While that conclusion would normally end the inquiry, the plurality went on to hold that the tort of wrongful discharge creates a civil remedy for individuals who are retaliated against in violation of Section 762:
[W]e hold that terminating employment on the grounds that the employee (as a victim or witness) gave testimony at an official proceeding or reported a suspected crime to the appropriate law enforcement or judicial officer is wrongful and contrary to public policy. [Emphasis in original.]
Thus, while rejecting Wholey's specific claim, the plurality expanded the list of recognized public policies that may support a wrongful discharge claim.

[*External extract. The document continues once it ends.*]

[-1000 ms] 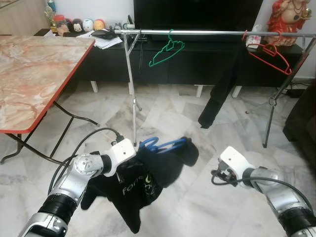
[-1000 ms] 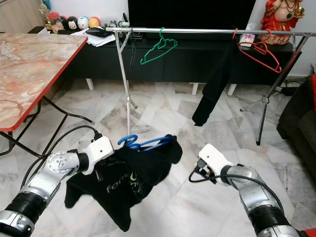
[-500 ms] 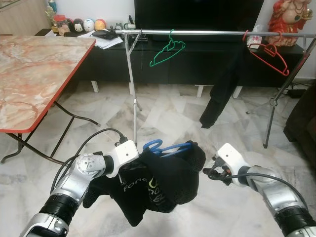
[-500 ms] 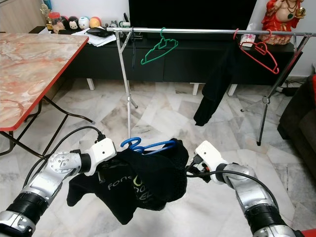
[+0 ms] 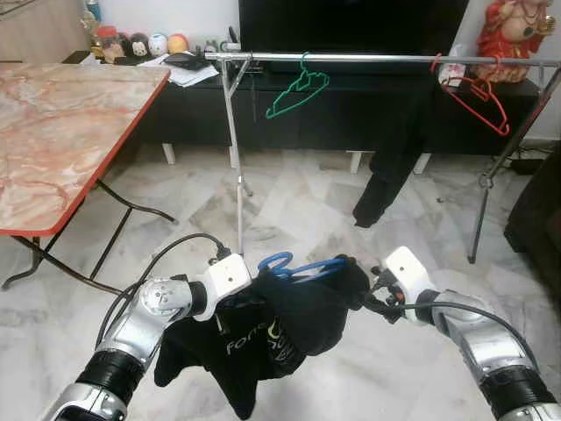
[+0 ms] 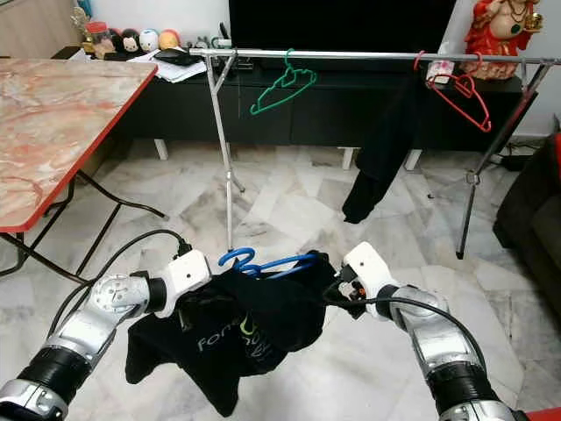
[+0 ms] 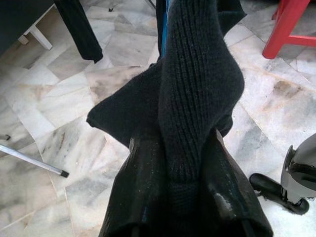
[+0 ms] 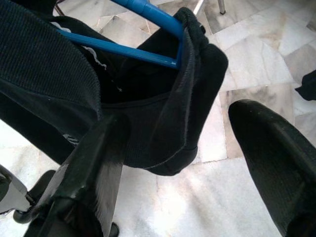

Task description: Hang hanger

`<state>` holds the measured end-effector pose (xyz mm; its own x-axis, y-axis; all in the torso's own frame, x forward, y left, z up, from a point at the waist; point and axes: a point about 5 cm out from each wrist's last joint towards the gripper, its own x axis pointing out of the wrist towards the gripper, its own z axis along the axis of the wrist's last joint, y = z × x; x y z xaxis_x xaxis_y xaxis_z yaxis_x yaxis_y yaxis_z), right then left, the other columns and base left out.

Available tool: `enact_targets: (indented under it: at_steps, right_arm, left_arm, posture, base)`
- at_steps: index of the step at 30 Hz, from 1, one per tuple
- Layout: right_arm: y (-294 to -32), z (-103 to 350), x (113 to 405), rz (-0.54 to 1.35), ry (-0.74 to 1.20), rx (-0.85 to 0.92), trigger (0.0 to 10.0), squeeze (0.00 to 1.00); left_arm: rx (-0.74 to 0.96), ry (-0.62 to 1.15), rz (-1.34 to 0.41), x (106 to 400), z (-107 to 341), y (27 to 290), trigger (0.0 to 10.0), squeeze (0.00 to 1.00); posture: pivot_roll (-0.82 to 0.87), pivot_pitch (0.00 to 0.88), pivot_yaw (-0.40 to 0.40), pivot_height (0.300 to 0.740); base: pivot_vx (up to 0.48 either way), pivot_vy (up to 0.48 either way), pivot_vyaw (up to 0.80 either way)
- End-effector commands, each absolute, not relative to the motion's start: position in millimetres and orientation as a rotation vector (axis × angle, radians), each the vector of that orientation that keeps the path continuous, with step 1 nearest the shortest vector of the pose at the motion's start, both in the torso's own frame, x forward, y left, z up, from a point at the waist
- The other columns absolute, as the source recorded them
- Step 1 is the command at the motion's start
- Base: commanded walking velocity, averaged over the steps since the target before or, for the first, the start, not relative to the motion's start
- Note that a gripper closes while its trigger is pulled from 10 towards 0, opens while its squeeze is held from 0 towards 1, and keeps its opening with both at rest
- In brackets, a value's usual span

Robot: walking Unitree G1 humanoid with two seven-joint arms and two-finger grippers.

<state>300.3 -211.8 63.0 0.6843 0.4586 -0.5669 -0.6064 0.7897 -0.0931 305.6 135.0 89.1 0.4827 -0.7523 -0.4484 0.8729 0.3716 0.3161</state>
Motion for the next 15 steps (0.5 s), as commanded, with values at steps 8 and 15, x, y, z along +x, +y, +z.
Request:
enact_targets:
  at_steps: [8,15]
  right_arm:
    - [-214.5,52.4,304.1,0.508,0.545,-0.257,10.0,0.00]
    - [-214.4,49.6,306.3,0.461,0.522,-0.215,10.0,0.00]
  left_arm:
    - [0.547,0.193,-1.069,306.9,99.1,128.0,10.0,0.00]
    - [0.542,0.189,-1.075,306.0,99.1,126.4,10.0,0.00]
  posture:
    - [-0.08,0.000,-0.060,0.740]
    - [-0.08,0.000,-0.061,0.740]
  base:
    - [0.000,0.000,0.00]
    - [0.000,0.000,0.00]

In a separate concurring opinion, Judge Raker, speaking for herself and Judge Wilner, termed the decision "expansive public policy dicta" and took the plurality to task for "reach[ing] out to create a new exception to the at-will doctrine in a case not ripe for such decision." Moreover, Judge Raker added that because the statute places no duty to report upon any individual, Section 762 is not "an expression of clearly mandated public policy that would support the exception created" by the plurality opinion.
To further confuse matters, Judge Eldrige, joined by Chief Judge Bell, filed a dissenting opinion, in which he opined that the specific statutes that do protect private employee-whistleblowers (such as the occupational safety and discrimination laws), provide a sufficiently clear mandate of public policy to support a wrongful discharge claim, even though they were inapplicable to Wholey's situation. Judge Eldrige also added that "I continue to disagree with the extremely narrow scope which the majorities of this Court have repeatedly accorded the tort of abusive discharge." That seems a curious statement, given that the Court went beyond the facts presented in the case before it in order to recognize a new public policy basis for the tort.